Rijksmuseum Amsterdam, BK-NM-11448

An oak cupboard or 'Beeldenkast' with six figures. The protruding cornice above an acanthus scrolled frieze flanked and divided by two male and one female mask, above two panelled doors, interposed by the virtues Faith, Hope and Love. The lower two doors flanked and divided by allegorical male and female terms, in the middle David with the head of Goliath. One long drawer centered and flanked by lion's heads. Raised on three ball and stile feet. The panelled doors are decorated with the story of Susanna, a narrative included in the Book of Daniel (as chapter 13).
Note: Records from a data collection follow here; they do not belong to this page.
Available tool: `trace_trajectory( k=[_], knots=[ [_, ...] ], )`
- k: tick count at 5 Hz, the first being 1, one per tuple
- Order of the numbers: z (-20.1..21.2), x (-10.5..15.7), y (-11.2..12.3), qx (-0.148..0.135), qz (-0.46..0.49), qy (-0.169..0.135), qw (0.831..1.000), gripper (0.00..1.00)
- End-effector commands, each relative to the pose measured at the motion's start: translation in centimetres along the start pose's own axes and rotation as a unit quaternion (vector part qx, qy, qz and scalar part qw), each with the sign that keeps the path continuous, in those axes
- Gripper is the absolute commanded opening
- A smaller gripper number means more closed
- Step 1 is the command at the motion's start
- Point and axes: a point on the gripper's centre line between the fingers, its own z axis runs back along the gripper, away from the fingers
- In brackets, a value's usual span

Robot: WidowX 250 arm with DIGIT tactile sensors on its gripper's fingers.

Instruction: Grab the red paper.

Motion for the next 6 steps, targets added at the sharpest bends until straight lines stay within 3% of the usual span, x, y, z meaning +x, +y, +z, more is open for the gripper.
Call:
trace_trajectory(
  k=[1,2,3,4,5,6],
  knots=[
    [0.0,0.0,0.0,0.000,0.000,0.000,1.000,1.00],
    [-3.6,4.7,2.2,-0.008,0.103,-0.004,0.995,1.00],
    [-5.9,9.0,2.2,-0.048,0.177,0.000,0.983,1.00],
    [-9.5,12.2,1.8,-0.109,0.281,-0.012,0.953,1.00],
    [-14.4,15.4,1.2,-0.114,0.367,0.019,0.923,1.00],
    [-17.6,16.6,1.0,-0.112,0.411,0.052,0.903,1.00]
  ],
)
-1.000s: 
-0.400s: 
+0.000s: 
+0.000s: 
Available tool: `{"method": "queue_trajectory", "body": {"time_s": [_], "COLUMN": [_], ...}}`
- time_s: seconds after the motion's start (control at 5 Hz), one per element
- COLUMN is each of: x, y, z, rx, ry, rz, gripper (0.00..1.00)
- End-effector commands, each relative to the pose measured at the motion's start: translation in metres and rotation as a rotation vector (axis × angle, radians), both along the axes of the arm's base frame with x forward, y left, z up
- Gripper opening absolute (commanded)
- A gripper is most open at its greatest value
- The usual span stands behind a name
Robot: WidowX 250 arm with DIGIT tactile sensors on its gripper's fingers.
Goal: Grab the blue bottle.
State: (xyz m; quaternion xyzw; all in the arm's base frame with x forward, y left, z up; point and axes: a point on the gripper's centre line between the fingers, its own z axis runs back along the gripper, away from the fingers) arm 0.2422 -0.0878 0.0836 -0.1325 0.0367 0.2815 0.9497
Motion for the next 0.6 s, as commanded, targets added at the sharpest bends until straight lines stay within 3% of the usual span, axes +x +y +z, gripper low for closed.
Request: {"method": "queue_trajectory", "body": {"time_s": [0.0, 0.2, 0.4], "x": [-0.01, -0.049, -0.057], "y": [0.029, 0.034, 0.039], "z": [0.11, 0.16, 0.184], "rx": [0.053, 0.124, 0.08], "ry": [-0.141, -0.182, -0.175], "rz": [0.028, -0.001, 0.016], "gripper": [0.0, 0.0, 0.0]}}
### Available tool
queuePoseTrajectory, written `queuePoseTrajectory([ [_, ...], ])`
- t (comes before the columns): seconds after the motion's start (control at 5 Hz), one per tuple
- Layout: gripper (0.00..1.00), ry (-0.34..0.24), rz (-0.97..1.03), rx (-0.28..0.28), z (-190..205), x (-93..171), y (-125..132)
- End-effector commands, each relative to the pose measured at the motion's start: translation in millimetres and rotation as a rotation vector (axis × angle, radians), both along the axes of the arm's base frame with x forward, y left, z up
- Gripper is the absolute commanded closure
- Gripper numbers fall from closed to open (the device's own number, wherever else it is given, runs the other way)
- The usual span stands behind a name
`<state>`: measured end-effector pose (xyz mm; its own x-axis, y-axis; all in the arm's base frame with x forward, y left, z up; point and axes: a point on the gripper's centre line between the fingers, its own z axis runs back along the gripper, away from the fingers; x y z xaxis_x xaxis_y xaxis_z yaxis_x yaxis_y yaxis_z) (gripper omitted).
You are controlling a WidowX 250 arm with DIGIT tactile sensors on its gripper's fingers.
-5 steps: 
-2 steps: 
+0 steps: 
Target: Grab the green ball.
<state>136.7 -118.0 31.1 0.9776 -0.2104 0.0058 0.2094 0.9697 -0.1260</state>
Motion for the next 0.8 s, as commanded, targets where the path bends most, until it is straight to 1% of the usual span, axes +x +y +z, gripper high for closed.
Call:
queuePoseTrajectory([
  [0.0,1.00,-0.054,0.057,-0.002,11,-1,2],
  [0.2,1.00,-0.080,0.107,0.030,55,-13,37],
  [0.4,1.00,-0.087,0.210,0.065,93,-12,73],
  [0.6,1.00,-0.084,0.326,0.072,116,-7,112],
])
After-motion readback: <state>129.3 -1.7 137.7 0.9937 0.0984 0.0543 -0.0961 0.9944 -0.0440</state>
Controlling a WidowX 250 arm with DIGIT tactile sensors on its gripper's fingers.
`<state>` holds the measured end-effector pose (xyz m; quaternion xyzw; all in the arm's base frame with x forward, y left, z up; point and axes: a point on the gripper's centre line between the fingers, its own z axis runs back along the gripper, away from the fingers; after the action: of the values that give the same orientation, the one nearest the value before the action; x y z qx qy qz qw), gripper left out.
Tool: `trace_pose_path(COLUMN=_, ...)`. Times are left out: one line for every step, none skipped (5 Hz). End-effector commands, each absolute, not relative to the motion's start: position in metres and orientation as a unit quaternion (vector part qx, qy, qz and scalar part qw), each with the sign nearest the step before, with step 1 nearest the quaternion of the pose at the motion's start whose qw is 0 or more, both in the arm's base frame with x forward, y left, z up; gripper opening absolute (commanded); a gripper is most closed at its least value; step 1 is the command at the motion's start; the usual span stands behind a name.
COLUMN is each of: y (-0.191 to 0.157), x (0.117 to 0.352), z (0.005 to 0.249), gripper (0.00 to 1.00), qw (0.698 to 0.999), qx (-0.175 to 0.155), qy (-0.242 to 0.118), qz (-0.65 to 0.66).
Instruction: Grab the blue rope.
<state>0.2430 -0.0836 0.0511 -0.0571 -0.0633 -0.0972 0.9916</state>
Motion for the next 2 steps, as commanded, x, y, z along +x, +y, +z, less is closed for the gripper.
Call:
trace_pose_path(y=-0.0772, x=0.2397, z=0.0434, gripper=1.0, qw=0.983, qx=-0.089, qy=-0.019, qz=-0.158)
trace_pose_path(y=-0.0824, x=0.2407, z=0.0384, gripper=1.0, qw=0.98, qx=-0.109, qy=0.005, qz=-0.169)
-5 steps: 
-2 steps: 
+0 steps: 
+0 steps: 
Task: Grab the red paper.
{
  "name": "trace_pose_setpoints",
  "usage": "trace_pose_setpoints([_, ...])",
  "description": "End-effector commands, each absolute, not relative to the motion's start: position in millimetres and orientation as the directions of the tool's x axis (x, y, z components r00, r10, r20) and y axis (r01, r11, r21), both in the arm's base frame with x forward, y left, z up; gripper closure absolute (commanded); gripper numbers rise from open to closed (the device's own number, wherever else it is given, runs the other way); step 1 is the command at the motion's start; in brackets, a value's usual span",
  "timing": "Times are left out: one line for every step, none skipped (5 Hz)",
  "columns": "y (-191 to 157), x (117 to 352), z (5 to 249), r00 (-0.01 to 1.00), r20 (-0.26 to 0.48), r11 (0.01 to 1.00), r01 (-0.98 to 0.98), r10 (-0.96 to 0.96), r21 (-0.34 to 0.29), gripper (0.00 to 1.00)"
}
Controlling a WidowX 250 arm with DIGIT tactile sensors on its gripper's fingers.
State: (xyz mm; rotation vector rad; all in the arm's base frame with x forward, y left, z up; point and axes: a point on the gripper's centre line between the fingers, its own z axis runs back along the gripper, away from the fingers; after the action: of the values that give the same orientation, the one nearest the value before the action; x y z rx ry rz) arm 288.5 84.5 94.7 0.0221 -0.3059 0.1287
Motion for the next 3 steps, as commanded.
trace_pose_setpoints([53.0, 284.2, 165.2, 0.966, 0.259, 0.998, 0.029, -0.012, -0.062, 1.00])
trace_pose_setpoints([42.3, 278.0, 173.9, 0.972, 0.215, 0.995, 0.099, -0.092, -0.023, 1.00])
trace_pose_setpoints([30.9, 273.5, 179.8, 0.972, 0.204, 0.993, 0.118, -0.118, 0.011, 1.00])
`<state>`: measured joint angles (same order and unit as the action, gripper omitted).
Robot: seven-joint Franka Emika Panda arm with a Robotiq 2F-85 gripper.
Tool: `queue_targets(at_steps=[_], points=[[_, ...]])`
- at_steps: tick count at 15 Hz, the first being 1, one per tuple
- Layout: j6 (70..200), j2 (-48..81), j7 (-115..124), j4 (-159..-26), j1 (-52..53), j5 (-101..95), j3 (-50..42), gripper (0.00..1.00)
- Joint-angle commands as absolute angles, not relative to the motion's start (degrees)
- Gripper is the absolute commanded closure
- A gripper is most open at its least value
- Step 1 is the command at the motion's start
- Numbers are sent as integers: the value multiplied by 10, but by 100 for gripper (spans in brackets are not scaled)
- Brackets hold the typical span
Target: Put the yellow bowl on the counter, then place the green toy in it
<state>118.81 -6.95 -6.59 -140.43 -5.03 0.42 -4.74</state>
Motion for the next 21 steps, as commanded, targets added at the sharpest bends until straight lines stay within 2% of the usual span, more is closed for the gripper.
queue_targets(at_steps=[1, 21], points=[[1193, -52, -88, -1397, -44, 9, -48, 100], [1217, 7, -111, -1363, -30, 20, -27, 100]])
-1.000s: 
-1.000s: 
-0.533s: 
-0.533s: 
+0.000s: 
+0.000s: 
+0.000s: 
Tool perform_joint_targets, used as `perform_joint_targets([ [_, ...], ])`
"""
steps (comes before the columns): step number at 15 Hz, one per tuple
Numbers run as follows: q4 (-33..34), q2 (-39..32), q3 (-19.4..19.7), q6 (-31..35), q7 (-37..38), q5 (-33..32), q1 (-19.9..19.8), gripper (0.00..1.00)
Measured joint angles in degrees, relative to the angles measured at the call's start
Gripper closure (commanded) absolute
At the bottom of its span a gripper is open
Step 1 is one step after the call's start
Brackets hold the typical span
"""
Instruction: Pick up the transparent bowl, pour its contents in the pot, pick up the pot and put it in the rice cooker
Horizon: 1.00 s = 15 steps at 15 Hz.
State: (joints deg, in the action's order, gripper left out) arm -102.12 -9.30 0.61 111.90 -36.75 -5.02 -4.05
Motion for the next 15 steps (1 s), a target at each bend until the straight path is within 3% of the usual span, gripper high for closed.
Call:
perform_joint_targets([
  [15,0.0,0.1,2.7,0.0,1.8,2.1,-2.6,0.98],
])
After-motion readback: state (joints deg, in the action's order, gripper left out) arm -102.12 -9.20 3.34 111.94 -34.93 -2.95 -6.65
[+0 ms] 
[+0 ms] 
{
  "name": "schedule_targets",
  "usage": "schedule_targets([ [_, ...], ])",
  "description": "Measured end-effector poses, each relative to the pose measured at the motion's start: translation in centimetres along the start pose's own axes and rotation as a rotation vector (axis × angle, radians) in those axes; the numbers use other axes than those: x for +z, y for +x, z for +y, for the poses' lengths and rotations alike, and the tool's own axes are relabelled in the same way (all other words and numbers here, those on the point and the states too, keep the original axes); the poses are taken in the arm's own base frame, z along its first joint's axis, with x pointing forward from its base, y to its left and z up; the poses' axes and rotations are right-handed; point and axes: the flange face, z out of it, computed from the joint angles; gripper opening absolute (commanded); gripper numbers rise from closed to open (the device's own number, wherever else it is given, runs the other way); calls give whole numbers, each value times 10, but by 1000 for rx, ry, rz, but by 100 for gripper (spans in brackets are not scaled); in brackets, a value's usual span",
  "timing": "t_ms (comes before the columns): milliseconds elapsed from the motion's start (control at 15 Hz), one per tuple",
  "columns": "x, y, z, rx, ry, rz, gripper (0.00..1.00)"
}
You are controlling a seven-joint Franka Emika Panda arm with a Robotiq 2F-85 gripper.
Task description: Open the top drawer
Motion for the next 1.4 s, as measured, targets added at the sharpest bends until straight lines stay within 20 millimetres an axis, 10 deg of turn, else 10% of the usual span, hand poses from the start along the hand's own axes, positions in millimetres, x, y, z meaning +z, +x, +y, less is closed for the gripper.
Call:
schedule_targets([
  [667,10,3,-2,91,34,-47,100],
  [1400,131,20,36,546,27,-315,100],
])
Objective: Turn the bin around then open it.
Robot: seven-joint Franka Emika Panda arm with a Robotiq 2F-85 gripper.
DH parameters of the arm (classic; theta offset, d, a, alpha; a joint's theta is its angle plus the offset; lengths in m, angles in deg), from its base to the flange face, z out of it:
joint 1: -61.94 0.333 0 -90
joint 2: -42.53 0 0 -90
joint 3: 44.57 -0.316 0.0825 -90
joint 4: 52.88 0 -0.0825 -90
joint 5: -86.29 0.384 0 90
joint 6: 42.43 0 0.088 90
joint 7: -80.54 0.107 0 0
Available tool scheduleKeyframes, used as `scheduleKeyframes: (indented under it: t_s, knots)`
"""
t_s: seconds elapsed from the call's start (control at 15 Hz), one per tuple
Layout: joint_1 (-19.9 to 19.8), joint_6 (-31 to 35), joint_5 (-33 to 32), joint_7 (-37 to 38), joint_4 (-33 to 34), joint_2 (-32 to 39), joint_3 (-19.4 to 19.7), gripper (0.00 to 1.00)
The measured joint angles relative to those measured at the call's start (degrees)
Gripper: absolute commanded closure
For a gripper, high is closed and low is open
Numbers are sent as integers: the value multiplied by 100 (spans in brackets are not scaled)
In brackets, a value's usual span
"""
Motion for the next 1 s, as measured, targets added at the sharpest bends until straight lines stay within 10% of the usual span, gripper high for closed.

A fair Hebrew wife named Susanna was falsely accused by lecherous voyeurs. As she bathes in her garden, having sent her attendants away, two lustful elders secretly observe the lovely Susanna. When she makes her way back to her house, they accost her, threatening to claim that she was meeting a young man in the garden unless she agrees to have sex with them. She refuses to be blackmailed and is arrested and about to be put to death for promiscuity when the young Daniel interrupts the proceedings, shouting that the elders should be questioned to prevent the death of an innocent. After being separated, the two men are cross-examined about details of what they saw but disagree about the tree under which Susanna supposedly met her lover. In the Greek text, the names of the trees cited by the elders form puns with the sentence given by Daniel. The first says they were under a mastic tree (ὑπο σχίνον, hypo schinon), and Daniel says that an angel stands ready to cut (σχίσει, schisei) him in two. The second says they were under an evergreen oak tree (ὑπο πρίνον, hypo prinon), and Daniel says that an angel stands ready to saw (πρίσαι, prisai) him in two. The great difference in size between a mastic and an oak makes the elders' lie plain to all the observers. The false accusers are put to death, and virtue triumphs.